Model 5: Increasing all survey CVs by a scale of 10 was such a large increase in observation uncertainty that it led the model to infer a completely flat trajectory, across the history of observation (i.e., from the point of view of inference, the population data were as good as absent).

Examination of the sensitivity of the model’s results to different assumptions about the bias and precision in the population data indicated that Model 3 is the most parsimonious. It affords some credibility to historical counts but encompasses both possibilities of a low and high count for 2021 Therefore, it was decided that Model 3 would be the most suitable vehicle for investigation of candidate covariates, forecasts and counterfactuals. Reconstructions from this model are shown in Fig. 2.

4.4 Effect of covariates

The effect of rain was investigated in two versions of this model. The first version assumed that (as previously reported in (Thompson 1987; Thompson and Furness, 1991)), rain has a detrimental effect on breeding success. The second version, took a more agnostic approach, investigating whether rain could have any effect on breeding success. The first version of the model found that there was no evidence for a negative effect. The second version indicated a small positive impact. However, this effect is weak (see posterior in Fig. 3a) and certainly cannot be discerned by visually inspecting the reconstructed time series of fecundity and the corresponding rainfall time series (Fig. 3b).
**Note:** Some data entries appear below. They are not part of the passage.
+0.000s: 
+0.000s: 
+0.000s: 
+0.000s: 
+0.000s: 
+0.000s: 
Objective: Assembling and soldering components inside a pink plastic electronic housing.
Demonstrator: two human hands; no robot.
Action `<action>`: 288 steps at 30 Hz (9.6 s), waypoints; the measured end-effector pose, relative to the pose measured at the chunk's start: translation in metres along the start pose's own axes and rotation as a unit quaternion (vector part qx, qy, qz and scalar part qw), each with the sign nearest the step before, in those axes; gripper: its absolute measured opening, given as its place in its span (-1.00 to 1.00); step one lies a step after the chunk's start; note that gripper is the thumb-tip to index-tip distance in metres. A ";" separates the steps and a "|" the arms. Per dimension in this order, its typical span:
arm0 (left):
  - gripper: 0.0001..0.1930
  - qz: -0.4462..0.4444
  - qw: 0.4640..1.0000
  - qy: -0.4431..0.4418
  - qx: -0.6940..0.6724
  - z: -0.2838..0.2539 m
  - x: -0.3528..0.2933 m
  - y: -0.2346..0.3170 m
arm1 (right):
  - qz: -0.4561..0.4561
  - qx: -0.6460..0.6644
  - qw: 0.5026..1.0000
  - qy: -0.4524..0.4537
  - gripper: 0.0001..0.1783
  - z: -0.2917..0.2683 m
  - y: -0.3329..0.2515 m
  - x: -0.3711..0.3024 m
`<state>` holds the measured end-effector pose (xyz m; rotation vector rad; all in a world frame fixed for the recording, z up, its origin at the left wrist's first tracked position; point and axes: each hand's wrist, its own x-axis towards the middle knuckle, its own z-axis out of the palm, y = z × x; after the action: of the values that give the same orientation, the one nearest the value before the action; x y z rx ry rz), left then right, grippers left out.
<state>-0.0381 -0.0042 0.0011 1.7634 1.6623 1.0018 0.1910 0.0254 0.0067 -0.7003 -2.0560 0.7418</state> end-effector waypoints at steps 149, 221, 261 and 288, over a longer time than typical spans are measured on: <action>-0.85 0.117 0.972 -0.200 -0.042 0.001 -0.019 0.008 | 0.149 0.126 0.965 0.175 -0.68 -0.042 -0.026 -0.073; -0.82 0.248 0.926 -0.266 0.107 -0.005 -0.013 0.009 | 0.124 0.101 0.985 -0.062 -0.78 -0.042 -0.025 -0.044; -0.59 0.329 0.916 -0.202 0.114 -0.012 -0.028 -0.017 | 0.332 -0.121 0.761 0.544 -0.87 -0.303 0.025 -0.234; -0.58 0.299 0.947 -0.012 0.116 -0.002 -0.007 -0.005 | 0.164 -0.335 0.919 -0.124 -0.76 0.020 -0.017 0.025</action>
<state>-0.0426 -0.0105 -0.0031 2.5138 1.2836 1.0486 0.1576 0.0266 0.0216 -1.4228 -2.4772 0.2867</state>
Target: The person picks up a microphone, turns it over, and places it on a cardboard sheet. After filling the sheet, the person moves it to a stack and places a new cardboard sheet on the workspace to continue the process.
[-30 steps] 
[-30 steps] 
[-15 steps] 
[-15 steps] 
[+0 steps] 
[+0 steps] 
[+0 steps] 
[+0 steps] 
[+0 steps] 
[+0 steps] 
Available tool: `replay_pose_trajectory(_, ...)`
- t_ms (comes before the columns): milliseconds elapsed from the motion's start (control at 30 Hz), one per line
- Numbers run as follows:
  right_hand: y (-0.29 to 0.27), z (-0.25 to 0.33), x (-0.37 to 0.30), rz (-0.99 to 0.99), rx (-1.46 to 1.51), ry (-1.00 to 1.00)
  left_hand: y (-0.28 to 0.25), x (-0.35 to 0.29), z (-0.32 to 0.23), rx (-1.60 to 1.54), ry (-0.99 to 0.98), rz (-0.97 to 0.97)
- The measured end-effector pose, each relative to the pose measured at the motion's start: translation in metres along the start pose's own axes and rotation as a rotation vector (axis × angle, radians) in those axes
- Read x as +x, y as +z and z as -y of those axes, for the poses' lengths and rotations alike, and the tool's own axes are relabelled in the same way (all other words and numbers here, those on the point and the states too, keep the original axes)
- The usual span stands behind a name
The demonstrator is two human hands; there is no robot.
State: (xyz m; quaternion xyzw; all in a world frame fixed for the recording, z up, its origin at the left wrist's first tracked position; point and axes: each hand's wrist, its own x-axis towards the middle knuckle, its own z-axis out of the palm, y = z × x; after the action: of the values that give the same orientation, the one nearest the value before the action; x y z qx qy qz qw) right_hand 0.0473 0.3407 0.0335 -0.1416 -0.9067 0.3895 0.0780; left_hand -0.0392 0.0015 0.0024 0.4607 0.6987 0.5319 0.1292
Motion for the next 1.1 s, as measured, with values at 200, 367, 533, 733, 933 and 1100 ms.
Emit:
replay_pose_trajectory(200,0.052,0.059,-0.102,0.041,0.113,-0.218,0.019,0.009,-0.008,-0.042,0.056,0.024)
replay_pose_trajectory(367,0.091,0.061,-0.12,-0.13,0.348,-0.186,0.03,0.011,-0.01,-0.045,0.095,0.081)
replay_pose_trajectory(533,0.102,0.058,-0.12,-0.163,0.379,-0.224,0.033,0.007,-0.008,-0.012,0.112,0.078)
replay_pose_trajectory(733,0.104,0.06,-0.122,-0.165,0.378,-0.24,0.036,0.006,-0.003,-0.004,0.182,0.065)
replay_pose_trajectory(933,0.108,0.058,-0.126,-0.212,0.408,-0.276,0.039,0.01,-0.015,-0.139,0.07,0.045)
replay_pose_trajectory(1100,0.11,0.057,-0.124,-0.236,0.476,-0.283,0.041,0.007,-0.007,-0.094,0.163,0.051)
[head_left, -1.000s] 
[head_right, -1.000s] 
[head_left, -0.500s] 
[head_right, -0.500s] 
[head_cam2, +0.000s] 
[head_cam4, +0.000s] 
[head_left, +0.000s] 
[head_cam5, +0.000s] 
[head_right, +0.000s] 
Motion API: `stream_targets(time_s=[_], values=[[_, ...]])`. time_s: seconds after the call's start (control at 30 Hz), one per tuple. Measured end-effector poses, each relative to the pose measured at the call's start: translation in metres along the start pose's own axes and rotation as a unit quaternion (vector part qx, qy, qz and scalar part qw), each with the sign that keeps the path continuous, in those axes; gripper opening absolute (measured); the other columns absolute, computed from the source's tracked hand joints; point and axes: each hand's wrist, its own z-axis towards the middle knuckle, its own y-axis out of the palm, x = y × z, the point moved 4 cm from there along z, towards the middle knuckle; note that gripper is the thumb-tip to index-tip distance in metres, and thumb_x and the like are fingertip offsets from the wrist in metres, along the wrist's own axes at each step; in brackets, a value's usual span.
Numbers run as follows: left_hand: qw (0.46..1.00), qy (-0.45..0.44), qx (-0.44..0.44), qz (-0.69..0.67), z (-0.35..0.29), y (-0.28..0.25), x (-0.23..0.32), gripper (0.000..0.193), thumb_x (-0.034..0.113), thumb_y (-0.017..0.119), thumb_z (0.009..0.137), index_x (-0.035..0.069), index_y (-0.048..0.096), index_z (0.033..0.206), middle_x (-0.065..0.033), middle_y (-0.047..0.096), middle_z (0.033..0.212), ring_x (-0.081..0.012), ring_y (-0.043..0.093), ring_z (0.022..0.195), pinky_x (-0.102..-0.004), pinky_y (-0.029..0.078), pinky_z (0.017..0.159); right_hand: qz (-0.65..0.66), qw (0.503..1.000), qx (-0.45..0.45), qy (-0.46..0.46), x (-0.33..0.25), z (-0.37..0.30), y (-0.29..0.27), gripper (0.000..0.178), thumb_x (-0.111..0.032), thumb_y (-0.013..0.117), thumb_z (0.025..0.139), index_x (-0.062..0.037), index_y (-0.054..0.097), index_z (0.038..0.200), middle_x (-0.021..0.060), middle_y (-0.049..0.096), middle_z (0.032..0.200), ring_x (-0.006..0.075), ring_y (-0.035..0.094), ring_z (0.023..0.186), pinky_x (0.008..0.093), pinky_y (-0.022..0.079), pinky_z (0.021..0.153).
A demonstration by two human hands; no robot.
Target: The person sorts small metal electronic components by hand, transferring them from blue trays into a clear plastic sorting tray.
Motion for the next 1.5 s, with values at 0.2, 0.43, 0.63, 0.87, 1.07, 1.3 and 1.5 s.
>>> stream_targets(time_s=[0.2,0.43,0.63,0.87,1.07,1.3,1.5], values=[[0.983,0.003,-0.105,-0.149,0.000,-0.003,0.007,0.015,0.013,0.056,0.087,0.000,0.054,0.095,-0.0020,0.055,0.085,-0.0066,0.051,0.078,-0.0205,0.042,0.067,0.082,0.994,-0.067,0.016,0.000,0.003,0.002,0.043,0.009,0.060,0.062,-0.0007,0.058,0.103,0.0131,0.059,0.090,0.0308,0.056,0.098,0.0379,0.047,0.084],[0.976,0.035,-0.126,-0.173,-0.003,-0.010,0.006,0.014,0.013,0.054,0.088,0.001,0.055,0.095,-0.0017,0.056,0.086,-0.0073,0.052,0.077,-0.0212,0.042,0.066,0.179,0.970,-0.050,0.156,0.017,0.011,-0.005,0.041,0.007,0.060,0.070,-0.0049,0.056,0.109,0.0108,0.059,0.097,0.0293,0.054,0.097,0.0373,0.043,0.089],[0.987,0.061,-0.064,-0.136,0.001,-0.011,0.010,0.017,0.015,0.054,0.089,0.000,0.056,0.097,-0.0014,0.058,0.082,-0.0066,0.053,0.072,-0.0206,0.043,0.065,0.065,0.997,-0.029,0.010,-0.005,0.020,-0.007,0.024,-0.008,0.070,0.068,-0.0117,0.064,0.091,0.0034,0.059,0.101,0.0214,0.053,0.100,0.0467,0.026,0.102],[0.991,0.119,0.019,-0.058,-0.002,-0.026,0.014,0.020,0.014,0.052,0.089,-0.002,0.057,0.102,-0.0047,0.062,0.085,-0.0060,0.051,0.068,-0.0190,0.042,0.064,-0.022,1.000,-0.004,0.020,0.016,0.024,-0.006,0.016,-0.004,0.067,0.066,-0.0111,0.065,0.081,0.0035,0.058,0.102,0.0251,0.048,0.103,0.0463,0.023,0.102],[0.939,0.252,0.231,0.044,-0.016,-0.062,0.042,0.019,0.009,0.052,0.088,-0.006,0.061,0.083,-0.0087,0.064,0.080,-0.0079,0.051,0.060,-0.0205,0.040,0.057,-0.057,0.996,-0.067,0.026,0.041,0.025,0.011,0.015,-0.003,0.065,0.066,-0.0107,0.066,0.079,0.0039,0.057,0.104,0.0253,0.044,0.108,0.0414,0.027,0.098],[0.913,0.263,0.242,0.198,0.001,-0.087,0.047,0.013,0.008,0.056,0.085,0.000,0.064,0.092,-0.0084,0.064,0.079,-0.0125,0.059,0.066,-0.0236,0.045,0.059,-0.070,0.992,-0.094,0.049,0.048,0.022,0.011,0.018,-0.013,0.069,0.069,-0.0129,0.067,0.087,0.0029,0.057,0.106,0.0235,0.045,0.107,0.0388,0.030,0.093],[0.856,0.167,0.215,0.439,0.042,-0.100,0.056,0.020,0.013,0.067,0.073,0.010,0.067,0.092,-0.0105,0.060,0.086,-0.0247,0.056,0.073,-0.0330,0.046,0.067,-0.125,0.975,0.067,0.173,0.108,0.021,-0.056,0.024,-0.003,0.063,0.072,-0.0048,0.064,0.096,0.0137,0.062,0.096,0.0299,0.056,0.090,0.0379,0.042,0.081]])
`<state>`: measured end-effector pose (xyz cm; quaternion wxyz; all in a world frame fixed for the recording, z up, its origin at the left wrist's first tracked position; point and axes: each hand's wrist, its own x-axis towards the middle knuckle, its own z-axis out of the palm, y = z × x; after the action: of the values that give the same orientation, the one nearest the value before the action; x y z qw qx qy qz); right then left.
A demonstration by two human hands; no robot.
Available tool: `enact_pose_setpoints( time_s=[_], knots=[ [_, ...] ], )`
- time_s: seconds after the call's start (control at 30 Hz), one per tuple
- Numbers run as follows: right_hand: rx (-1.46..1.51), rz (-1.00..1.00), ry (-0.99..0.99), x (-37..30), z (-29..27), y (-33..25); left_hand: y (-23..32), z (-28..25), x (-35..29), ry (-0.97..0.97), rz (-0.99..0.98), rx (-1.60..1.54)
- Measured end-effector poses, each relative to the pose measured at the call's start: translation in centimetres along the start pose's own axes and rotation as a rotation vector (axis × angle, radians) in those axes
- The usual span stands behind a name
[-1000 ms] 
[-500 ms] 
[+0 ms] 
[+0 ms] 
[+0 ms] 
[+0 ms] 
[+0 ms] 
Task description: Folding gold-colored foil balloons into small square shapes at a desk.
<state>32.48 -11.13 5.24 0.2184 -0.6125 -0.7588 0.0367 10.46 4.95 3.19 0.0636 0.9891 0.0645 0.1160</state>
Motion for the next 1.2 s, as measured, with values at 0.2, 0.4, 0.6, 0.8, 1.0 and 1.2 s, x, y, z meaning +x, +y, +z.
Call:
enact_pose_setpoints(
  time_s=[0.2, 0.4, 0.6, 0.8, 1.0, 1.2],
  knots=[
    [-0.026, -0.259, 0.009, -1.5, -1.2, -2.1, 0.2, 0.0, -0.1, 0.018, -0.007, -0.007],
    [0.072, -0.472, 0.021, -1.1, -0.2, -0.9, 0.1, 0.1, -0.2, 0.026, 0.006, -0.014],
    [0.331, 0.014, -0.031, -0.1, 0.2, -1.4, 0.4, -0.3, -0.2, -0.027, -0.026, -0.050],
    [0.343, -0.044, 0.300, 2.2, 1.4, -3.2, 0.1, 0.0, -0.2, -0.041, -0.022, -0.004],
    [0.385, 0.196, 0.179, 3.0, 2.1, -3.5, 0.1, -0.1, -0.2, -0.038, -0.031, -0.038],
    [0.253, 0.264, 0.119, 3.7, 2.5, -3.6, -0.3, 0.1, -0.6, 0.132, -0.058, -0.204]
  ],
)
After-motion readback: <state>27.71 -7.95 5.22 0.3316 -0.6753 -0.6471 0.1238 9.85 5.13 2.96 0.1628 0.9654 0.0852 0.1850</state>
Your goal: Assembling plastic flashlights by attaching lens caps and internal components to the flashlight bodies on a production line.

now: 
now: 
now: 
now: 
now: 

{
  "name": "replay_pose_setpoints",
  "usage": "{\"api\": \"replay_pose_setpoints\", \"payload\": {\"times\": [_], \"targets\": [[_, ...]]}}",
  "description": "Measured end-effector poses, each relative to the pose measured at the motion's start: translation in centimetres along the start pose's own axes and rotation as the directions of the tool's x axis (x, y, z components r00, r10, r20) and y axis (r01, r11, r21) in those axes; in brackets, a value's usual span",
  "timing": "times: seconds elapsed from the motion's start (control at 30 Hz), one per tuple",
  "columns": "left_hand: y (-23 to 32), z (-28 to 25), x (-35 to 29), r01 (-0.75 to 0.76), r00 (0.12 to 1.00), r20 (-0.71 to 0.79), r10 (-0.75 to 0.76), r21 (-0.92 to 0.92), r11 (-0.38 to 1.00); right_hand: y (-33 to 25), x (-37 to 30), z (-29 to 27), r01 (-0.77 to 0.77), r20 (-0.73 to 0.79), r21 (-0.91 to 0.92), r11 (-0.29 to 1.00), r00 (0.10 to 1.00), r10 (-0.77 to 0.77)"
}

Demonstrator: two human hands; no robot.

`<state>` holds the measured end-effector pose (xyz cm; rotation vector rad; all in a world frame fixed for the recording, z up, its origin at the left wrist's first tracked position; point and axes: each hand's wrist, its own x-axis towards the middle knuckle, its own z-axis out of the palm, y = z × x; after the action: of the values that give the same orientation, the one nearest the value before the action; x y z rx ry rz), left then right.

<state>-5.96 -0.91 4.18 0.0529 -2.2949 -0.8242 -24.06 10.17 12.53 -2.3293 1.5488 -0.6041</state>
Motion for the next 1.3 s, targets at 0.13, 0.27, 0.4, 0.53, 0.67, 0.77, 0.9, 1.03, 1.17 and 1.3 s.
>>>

There is evidence from the neighbouring island of Canna that shearwater population declined as a result of predation of eggs and chicks by rats. However, the sparsity of data on rat abundance did not permit us to examine rat abundance as a covariate of breeding success.

4.5 Forecasts

Effects on adult survival: The baseline scenario (Fig. 4a) was the forecast generated from the population continuing with the current regime of environmental stochasticity in all the demographic processes. Importantly, despite having generated these predictions from Model 3 (i.e., not adhering to the optimistic 2021 estimate by Inger et al. (2022)), the model predicts only a 10% chance of population reduction in the next 25 years and 8% for the next century. From that baseline we examined two scenarios of press perturbation. A 1% reduction in annual adult survival yields a small increase in decline risk (Fig.4b) but decline becomes the predominant outcome if adult survival is suppressed by 5% annually (Fig.4c). These scenarios were followed by three pulse perturbation scenarios (10%, 25% and 50% reductions in adult survival applied in 2024). The population is predicted to be completely robust to such events (Figs 4d, e & f).

Effects on fecundity: The baseline scenario (Fig. 5a) is, once again, the forecast generated from the population continuing with the current regime of environmental stochasticity in all the demographic processes. Incrementally more severe attritions on fecundity, from 10% to 50% pa (Figs 5c, d, & e) indicate that the population is quite robust to loss in reproductive capability, assuming the survival probabilities remain as they are. Equivalently, the population could survive with no lasting impact in the next 25 or 100 years if it lost half or all its fledgling cohort in 2024 (Figs 5e & f).